Thursday, April 03, 2014

What if the media stopped covering election campaigning?

I've blogged before about my displeasure with media coverage of Toronto elections.  Apart from the length problem (I still maintain they shouldn't start covering municipal elections until September, with voting day in late October), I wonder if a solution might be for media to stop covering the campaign trail completely.

I don't mean that they shouldn't cover elections, I'm just pondering whether it might be better if they didn't follow all the candidates around and report on the speeches they make and activities they do every day.

This would save media outlets a lot of time and resources.  And then they could put this time and resources into analyzing candidates' platforms and incumbents' records and fact-checking their statements, with the goal of providing us with a factual analysis free of spin.  And since the media are no longer spending all their time running around chasing the few candidates they have deemed front-runners, they'd have the time to analyze all the candidates.

Instead of hosting debates, they should conduct in-depth one-on-one interviews with the candidates with a cross-examination level of intensity. For video and audio media, these interviews should not be aired lived, but rather aired after there's been time to fact-check the candidate's statements.
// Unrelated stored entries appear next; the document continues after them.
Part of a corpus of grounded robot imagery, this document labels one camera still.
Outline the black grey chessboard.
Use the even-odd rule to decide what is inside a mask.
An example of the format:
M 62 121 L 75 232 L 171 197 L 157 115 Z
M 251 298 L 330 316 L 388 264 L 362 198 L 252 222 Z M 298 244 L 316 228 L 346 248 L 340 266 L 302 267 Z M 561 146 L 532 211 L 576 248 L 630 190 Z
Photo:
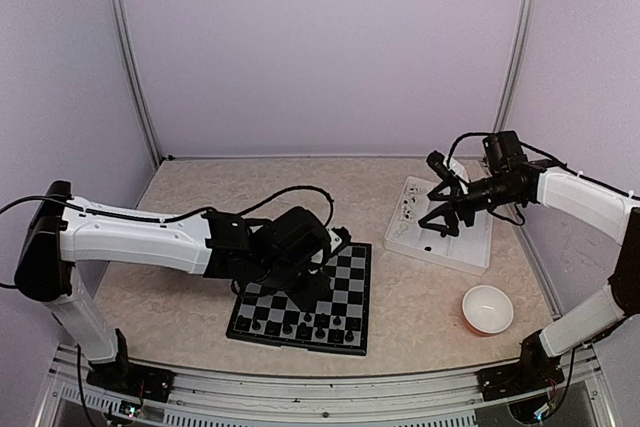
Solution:
M 367 353 L 369 311 L 371 298 L 371 261 L 372 245 L 354 242 L 346 246 L 336 256 L 329 260 L 324 272 L 331 278 L 332 297 L 318 303 L 314 312 L 301 312 L 293 302 L 282 292 L 268 292 L 264 287 L 250 284 L 246 294 L 236 298 L 232 314 L 226 329 L 226 337 L 232 340 L 277 347 L 301 348 L 309 351 L 364 356 Z M 305 313 L 311 313 L 313 320 L 303 321 Z M 320 326 L 316 317 L 327 314 L 329 324 Z M 262 327 L 259 330 L 236 328 L 236 318 L 242 315 L 251 319 L 259 319 Z M 344 318 L 344 326 L 336 327 L 332 324 L 335 316 Z M 348 328 L 349 318 L 359 318 L 361 329 L 352 330 L 355 340 L 346 343 L 344 336 Z M 278 332 L 268 334 L 267 322 L 277 322 Z M 289 335 L 282 333 L 284 323 L 293 326 Z M 305 323 L 310 330 L 308 338 L 296 337 L 297 328 Z M 315 336 L 318 327 L 325 329 L 326 336 L 319 339 Z

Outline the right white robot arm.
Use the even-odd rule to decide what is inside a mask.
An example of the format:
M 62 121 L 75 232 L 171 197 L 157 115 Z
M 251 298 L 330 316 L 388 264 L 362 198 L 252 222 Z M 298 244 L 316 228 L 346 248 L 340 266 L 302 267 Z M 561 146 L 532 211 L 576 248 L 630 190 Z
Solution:
M 603 286 L 575 304 L 560 318 L 525 340 L 521 361 L 511 380 L 523 391 L 535 389 L 555 360 L 639 313 L 639 195 L 623 191 L 574 170 L 553 154 L 519 139 L 513 130 L 478 133 L 488 169 L 479 180 L 455 172 L 453 154 L 433 151 L 426 163 L 440 180 L 428 197 L 435 207 L 418 224 L 443 237 L 456 237 L 472 227 L 477 214 L 495 215 L 501 206 L 529 205 L 548 209 L 548 218 L 561 221 L 545 229 L 559 235 L 556 246 L 576 246 L 573 233 L 590 233 L 616 249 L 613 268 Z

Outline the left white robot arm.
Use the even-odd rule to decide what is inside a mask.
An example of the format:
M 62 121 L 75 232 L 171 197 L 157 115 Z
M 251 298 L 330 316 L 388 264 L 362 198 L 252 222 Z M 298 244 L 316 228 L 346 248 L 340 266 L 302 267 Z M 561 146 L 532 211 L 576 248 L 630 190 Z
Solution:
M 329 289 L 324 266 L 351 240 L 310 210 L 294 206 L 274 220 L 201 207 L 181 215 L 123 209 L 53 182 L 36 197 L 14 287 L 46 305 L 80 345 L 86 359 L 121 392 L 140 381 L 124 336 L 109 326 L 86 291 L 77 263 L 153 265 L 203 278 L 254 283 L 287 293 L 307 310 Z

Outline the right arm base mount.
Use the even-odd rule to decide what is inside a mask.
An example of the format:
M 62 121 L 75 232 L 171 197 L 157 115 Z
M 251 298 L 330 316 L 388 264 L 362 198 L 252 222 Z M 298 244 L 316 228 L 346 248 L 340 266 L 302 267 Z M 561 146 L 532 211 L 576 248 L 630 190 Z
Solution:
M 565 380 L 563 371 L 551 368 L 542 372 L 527 371 L 518 363 L 481 369 L 476 374 L 485 402 L 551 387 Z

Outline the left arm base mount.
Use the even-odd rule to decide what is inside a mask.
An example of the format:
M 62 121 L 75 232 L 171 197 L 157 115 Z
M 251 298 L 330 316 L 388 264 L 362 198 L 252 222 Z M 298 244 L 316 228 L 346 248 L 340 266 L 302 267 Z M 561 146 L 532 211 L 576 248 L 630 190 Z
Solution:
M 166 403 L 174 377 L 175 374 L 170 370 L 134 363 L 125 366 L 115 363 L 91 364 L 87 382 L 141 400 Z

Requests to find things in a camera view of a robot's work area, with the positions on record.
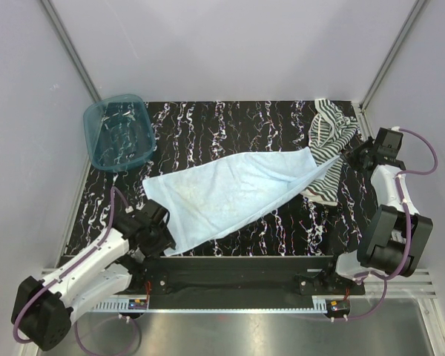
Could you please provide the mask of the light blue towel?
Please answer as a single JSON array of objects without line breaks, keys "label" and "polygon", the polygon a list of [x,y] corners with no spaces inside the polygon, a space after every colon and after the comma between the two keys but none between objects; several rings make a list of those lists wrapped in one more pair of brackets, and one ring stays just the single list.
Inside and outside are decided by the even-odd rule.
[{"label": "light blue towel", "polygon": [[165,256],[224,238],[264,217],[324,178],[338,158],[317,164],[309,148],[245,152],[144,179],[146,197],[170,213],[175,245]]}]

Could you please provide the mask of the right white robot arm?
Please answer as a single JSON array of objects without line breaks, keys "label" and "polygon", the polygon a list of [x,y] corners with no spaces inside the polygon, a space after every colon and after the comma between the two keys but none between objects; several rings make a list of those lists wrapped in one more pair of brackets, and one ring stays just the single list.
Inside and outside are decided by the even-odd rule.
[{"label": "right white robot arm", "polygon": [[406,186],[406,167],[397,159],[403,134],[381,131],[356,149],[343,152],[343,160],[370,178],[378,201],[357,250],[341,254],[335,268],[322,275],[331,294],[342,292],[350,280],[384,273],[383,278],[408,277],[417,268],[433,229],[430,218],[420,214]]}]

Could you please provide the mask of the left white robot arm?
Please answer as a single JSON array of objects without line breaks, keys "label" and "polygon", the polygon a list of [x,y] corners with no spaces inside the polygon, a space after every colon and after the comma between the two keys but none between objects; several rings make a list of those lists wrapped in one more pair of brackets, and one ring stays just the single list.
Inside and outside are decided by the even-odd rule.
[{"label": "left white robot arm", "polygon": [[49,351],[103,300],[120,292],[150,291],[144,262],[175,245],[169,220],[169,210],[153,200],[140,211],[112,214],[108,227],[63,266],[23,280],[11,316],[15,341]]}]

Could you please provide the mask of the black white striped towel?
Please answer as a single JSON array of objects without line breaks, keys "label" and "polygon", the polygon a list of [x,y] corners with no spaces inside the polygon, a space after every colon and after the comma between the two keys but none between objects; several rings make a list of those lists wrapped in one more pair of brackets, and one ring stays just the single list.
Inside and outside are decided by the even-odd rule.
[{"label": "black white striped towel", "polygon": [[357,131],[357,120],[345,115],[328,99],[314,102],[317,111],[309,128],[309,148],[318,165],[331,161],[323,178],[314,180],[301,194],[308,200],[327,206],[338,204],[338,188],[343,160],[341,151],[350,143]]}]

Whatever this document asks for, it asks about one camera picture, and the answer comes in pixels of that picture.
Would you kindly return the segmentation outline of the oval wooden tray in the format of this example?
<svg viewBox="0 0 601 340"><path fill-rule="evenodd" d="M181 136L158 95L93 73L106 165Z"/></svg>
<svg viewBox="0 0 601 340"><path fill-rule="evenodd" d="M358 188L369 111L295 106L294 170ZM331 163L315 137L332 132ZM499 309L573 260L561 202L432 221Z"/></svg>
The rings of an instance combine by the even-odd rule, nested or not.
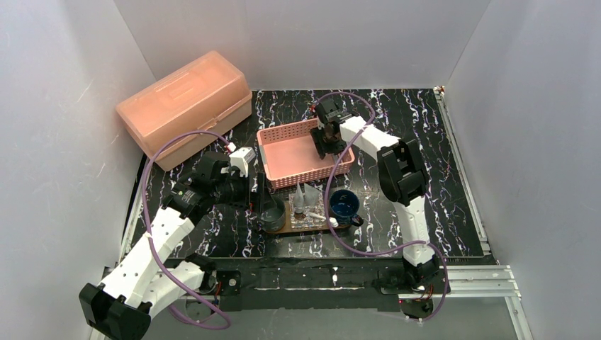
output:
<svg viewBox="0 0 601 340"><path fill-rule="evenodd" d="M320 232L320 231L328 231L328 230L329 230L328 224L326 224L324 222L310 219L310 218L305 218L303 220L296 220L293 215L286 214L285 225L278 232L266 232L266 233L269 233L269 234L294 234L294 233L300 233L300 232Z"/></svg>

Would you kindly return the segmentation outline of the dark green mug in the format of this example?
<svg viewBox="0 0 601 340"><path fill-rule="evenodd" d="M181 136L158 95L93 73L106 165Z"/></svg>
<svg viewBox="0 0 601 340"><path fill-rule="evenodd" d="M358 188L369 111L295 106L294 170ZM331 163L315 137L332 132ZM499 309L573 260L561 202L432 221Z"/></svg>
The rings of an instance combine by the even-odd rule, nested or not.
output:
<svg viewBox="0 0 601 340"><path fill-rule="evenodd" d="M265 232L278 232L286 219L286 206L277 196L271 196L261 204L258 212L258 226Z"/></svg>

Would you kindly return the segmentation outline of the dark blue mug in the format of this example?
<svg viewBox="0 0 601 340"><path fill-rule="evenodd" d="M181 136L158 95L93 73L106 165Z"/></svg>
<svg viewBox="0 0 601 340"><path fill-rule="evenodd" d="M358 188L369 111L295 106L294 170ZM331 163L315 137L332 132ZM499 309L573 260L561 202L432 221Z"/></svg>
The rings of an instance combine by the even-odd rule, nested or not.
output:
<svg viewBox="0 0 601 340"><path fill-rule="evenodd" d="M361 227L364 219L358 214L360 202L358 197L351 191L340 189L335 191L329 199L330 213L340 227Z"/></svg>

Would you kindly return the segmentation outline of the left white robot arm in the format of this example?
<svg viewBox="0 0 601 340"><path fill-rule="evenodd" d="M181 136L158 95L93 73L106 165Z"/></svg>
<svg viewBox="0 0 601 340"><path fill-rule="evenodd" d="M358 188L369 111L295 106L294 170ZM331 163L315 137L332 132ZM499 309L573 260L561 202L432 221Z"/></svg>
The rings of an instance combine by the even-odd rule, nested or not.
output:
<svg viewBox="0 0 601 340"><path fill-rule="evenodd" d="M281 229L283 202L266 188L266 176L252 170L251 147L226 155L206 152L195 171L179 179L147 231L100 283L79 293L86 323L109 339L141 339L152 319L179 297L205 289L215 273L207 257L193 254L169 270L164 262L216 205L250 213L254 225Z"/></svg>

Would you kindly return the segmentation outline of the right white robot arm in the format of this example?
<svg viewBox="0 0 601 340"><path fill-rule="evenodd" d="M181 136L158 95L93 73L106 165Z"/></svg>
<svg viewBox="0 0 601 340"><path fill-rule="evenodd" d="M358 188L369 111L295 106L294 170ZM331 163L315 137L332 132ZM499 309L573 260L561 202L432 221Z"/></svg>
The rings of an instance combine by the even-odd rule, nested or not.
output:
<svg viewBox="0 0 601 340"><path fill-rule="evenodd" d="M426 288L439 264L429 246L425 217L429 179L420 143L378 129L371 120L343 110L329 96L319 98L311 110L318 123L310 135L320 158L328 154L343 157L355 146L376 160L380 189L395 208L405 244L404 284L412 289Z"/></svg>

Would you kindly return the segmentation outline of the white toothpaste tube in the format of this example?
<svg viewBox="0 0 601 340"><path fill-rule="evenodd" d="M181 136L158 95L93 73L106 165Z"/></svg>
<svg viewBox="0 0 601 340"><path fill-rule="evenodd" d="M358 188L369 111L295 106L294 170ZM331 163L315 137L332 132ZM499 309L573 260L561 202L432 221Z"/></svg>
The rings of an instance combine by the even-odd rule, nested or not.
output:
<svg viewBox="0 0 601 340"><path fill-rule="evenodd" d="M304 194L301 189L301 185L297 183L296 192L293 197L293 207L295 209L295 213L302 213L304 211L305 203L304 203Z"/></svg>
<svg viewBox="0 0 601 340"><path fill-rule="evenodd" d="M305 204L309 207L317 206L321 197L321 191L308 183L304 183L303 186L305 191Z"/></svg>

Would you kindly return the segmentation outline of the clear acrylic holder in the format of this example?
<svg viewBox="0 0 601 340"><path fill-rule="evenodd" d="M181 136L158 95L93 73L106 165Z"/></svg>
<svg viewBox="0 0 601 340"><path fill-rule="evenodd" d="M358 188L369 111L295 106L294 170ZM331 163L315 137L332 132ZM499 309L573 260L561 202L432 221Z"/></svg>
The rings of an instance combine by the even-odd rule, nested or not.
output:
<svg viewBox="0 0 601 340"><path fill-rule="evenodd" d="M309 196L303 194L304 206L301 217L296 217L297 207L295 204L295 193L288 195L288 210L290 217L288 226L293 232L308 232L327 229L324 213L323 195L321 193L310 192Z"/></svg>

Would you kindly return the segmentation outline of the pink perforated plastic basket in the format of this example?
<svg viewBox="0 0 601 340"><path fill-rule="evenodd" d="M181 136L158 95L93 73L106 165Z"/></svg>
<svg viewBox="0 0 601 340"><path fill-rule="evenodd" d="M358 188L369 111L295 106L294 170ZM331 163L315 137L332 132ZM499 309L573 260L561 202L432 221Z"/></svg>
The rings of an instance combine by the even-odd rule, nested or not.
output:
<svg viewBox="0 0 601 340"><path fill-rule="evenodd" d="M328 154L321 158L318 154L310 134L317 126L318 120L313 118L257 131L260 159L272 188L296 186L330 175L335 157Z"/></svg>

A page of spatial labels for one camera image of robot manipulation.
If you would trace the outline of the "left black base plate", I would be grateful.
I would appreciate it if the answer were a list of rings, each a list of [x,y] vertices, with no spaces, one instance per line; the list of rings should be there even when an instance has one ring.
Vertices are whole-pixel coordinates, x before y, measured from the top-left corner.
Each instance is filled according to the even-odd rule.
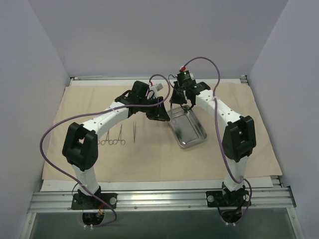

In addition to all of this, print and online media especially should publish primers on the issues.  In doing this, they shouldn't allow the candidates to define the issues and their scope, but rather look at them as objectively as possible, with the goal of informing the uninformed, especially newcomers etc. who haven't been following all the issues for the whole election cycle.  At the municipal level, this would be especially useful for school board trustee elections, because all voters get to vote for school board trustees, but not all of us are students, teachers or parents and therefore we aren't all up on the issues within the school board.

I think the end result could be a far better signal to noise ratio in election coverage, and therefore make it easier for the uninformed to become informed.  It might also be more affordable for media outlets (especially for provincial and federal elections where there's a lot of travelling), and certainly less stressful for reporters.

It would probably also incentivize politicians to focus more on policy than on soundbites, because, under this model, campaign trail soundbites aren't going to get media coverage, but sound policy and knowledgeability (or lack thereof) are.

1 comment:

laura k said...

Yes. If only.

I'd like media to stop reporting on campaigns as if the campaign itself is the story - handicapping the race, how the speeches were received, how the public is reacting to the ads - instead of the issues.